If you like your Obamacare...
Every week, it seems, new revelations about the Affordable Care Act make the news, and most of them are highly disturbing.
Just last week, the man considered the architect of Obamacare, Ezekiel Emanuel, acknowledged that despite the Obama administration’s many claims that if you like your doctor, you can keep your doctor, that may not necessarily be the case.
In fact, there are a variety of ways that may not be true. For starters, the health-care law offers several plans through a federal exchange, and each of those plans provides selective access to certain health-care providers.
If you buy into a plan that doesn’t select your doctor, you can’t keep your doctor unless you find another way to do so, and it may cost a lot more than you are currently paying.
But there is a two-way street involved here. Many doctors are also declining to provide care that involves compensation through the federal plans that are offered, specifically because the compensation will not cover their costs.
It’s not hard to imagine situations where people with Obamacare insurance may not have convenient access to health care. Rural Americans in particular may find themselves geographically distanced from adequate care. Once again, the law is not playing out the way it has been sold to the public for several years.
Other news reports of the week involved the shockingly high deductibles, co-pays and other out-of-pocket costs associated with the federally sponsored plans. The New York Times reports that policies offered through the federal exchange and in many states have deductibles topping $5,000 for individuals and $10,000 for a couple.
People seeking the most affordable premiums are the ones who would be exposed to the highest deductibles. That was a model that may have worked well for wealthy people who wanted catastrophic insurance to protect their wealth, knowing full well they could afford high deductibles.

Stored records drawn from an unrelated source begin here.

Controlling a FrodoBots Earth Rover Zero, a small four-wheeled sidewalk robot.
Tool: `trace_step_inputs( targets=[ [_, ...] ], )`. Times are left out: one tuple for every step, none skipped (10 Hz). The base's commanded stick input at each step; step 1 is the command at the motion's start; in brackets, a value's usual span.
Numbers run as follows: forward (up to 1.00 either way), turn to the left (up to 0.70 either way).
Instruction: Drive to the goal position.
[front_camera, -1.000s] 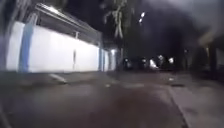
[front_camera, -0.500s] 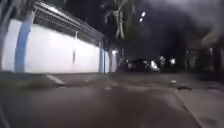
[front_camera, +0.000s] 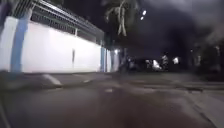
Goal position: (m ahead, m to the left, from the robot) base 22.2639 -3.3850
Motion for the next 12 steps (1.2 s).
trace_step_inputs(
  targets=[
    [0.70,0.00],
    [0.70,0.00],
    [0.70,0.00],
    [0.70,0.00],
    [0.70,0.00],
    [0.70,0.00],
    [0.70,0.00],
    [0.70,0.00],
    [0.70,0.00],
    [0.70,0.00],
    [0.70,0.00],
    [0.70,0.00]
  ],
)
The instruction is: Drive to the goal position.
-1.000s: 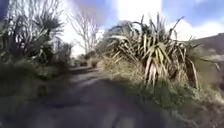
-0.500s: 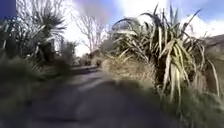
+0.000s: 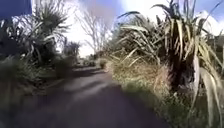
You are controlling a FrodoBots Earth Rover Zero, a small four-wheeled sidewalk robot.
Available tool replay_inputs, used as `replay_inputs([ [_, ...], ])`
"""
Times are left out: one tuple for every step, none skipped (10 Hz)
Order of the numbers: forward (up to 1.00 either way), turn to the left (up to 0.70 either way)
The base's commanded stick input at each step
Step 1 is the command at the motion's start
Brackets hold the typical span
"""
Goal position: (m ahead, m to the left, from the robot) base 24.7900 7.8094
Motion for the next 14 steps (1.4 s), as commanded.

But now this model is being foisted on low-income earners who certainly can’t come up with the cash to cover high deductibles in order to put their insurance to work.
The Times quotes an Idaho freelance writer who observed that “the deductibles were so high — $4,000 to $6,000 a year — that it defeats the purpose of having insurance.”
Remember, the main drivers behind the Affordable Care Act were to get the uninsured on insurance and to curb rising medical costs by getting those people care earlier rather than later, when their needs could be far more expensive.
But despite the so-called “individual mandate” to buy insurance, many people — particularly young healthy people — aren’t going to do so because for them it doesn’t make financial sense, even if they are subjected to a tax penalty.
That’s why no one should be surprised that only 364,000 people have signed up — just a third of a Dec. 1 target. It’s not just the seriously flawed website used to access the federal exchange — it’s the underlying economics. And even the claim that 364,000 people have signed up is somewhat doubtful, because “signing up” doesn’t necessarily mean applicants have acquired an actual policy that is in effect.
Pile on top of that the fact that Obamacare has led to 5.2 million Americans having their existing policies canceled, and it becomes apparent that the law is defeating its main purpose of getting more people insured.
Editorials represent the majority opinion of the Daily Inter Lake’s editorial board.